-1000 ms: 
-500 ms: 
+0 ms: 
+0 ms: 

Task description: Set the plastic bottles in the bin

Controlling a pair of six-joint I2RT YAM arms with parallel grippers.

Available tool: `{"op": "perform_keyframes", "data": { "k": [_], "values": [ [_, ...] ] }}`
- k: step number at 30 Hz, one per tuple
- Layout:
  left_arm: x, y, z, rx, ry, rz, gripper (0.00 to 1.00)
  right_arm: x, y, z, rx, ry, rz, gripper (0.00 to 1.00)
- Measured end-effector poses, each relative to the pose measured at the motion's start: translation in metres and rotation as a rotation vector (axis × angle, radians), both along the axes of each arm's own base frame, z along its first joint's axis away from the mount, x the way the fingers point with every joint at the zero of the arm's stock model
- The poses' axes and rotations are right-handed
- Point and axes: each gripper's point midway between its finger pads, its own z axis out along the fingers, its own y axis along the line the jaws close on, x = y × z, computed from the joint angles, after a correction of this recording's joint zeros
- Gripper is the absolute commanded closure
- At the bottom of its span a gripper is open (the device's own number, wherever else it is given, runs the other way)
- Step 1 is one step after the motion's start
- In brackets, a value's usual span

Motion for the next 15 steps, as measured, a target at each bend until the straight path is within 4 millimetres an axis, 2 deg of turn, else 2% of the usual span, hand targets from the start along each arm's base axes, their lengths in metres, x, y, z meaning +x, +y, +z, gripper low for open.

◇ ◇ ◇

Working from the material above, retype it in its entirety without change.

Completed task ▸
-1000 ms: 
-500 ms: 
+0 ms: 
+0 ms: 

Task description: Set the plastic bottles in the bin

Controlling a pair of six-joint I2RT YAM arms with parallel grippers.

Available tool: `{"op": "perform_keyframes", "data": { "k": [_], "values": [ [_, ...] ] }}`
- k: step number at 30 Hz, one per tuple
- Layout:
  left_arm: x, y, z, rx, ry, rz, gripper (0.00 to 1.00)
  right_arm: x, y, z, rx, ry, rz, gripper (0.00 to 1.00)
- Measured end-effector poses, each relative to the pose measured at the motion's start: translation in metres and rotation as a rotation vector (axis × angle, radians), both along the axes of each arm's own base frame, z along its first joint's axis away from the mount, x the way the fingers point with every joint at the zero of the arm's stock model
- The poses' axes and rotations are right-handed
- Point and axes: each gripper's point midway between its finger pads, its own z axis out along the fingers, its own y axis along the line the jaws close on, x = y × z, computed from the joint angles, after a correction of this recording's joint zeros
- Gripper is the absolute commanded closure
- At the bottom of its span a gripper is open (the device's own number, wherever else it is given, runs the other way)
- Step 1 is one step after the motion's start
- In brackets, a value's usual span

Motion for the next 15 steps, as measured, a target at each bend until the straight path is within 4 millimetres an axis, 2 deg of turn, else 2% of the usual span, hand targets from the start along each arm's base axes, their lengths in metres, x, y, z meaning +x, +y, +z, gripper low for open.

Nothing remains to be written for this exercise.